I don’t know quite when this would have been, I would think post war, late 40’s or early 50s, but a troupe of Russian Cossacks were sitting resting on the Queensway circle in Scunthorpe as my Grandmother cycled home from work.
 She stared at them, as everybody else was doing, but apart from the odd smile and wave they didn’t react; certainly not with any cavalry charges or frenzied saber attacks.
  My best guess is that it would have been some kind of cultural exchange type affair before the cold war got really chilly, like when Dynamo Moscow came over and played Chelsea and a few other British clubs. in 1945. A Google search for Scunthorpe and Cossacks tells me a troupe of Cossack dancers is playing the town’s theatre in April next year, but of the post war invasion there is nothing said.
  Anyway, she cycled on her way and when she got home she said to granddad “You’ll never guess what I saw on Queensway circle: a bunch of Russian Cossacks.” And granddad replied, in classic working class Englishman mode” “Don’t be so bloody daft, you saw nowt of the sort”

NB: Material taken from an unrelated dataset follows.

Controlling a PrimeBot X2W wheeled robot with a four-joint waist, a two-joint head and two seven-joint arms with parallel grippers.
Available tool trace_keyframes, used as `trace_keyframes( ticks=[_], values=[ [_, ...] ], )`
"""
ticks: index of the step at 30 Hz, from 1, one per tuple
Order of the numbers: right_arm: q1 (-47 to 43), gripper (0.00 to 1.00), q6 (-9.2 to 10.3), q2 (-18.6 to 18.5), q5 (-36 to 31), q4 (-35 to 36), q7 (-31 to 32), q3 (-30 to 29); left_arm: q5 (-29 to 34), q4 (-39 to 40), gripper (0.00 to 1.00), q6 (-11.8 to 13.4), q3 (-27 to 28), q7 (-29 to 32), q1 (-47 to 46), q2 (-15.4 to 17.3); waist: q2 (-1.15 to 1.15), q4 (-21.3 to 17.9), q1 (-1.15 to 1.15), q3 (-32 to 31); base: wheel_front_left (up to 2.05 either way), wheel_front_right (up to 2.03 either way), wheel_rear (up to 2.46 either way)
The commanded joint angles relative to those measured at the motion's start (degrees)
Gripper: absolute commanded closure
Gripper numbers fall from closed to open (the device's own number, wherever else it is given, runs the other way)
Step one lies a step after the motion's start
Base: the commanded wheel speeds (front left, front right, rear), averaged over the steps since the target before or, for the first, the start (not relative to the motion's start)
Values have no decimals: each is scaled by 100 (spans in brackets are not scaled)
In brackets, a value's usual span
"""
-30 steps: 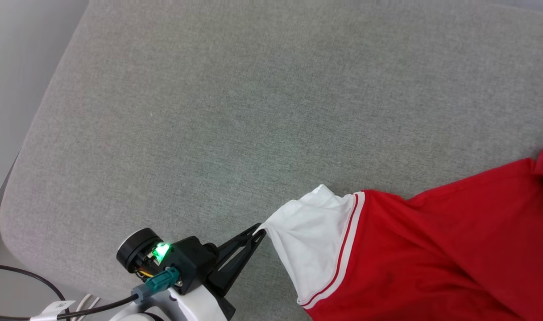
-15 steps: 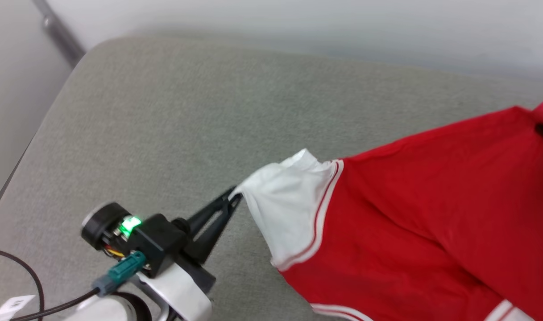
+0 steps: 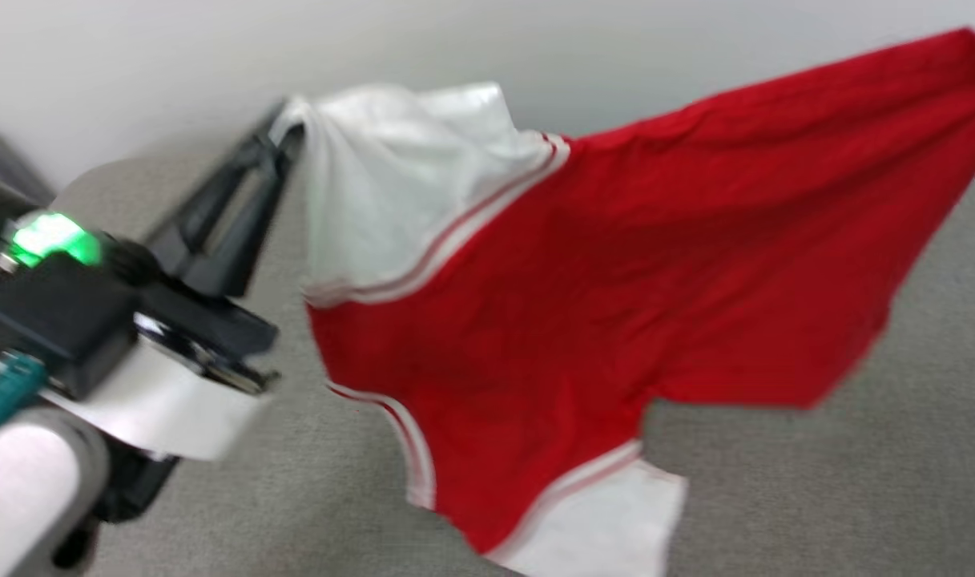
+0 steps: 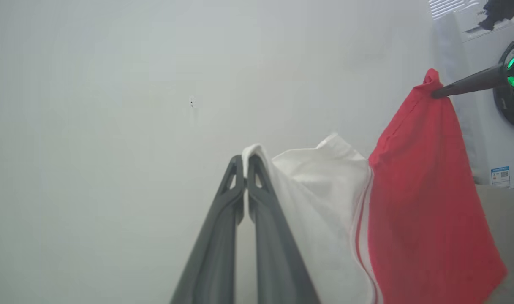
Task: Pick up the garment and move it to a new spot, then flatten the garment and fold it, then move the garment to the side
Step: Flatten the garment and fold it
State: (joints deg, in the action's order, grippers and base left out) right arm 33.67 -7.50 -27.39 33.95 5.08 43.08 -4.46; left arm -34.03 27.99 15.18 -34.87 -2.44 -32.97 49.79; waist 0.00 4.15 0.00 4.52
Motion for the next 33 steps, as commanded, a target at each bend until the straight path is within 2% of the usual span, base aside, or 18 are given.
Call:
trace_keyframes(
  ticks=[1,9,17,25,28,33],
  values=[
    [123,100,2,65,74,101,-98,12,-62,7,100,21,94,-6,-124,9,0,-140,0,-57,0,0,0],
    [399,100,2,178,159,668,-513,-28,-97,65,100,-53,737,4,-986,248,0,-463,0,-27,0,0,0],
    [785,100,2,240,134,895,-819,-6,-121,-75,100,-254,1150,183,-2001,386,0,-683,0,227,0,0,0],
    [1340,100,2,301,1,892,-907,17,-58,-675,100,-672,1218,330,-3092,349,0,-788,0,803,0,0,0],
    [1647,100,2,294,-177,932,-1001,103,83,-1027,100,-934,1120,341,-3566,319,0,-799,0,1146,0,0,0],
    [2363,100,2,362,-471,761,-1252,264,319,-1859,100,-1364,980,210,-4492,93,0,-805,0,1824,0,0,0]
  ],
)
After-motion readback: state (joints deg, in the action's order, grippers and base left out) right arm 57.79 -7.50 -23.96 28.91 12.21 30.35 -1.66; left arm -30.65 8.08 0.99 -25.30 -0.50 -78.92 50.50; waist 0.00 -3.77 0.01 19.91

They argued a while then she gave up in exasperation at his pigheadedness. Until that same evening the local paper came with a report of a troupe of Cossacks visiting the town. And when she took it to him in triumphant vindictiveness he threw it down on the table saying: “Bah!” and went back to what he was doing.

This rankled her all her life: she must have told me about it 3 or 4 times over the years: a clever woman should be careful of marrying a foolish man.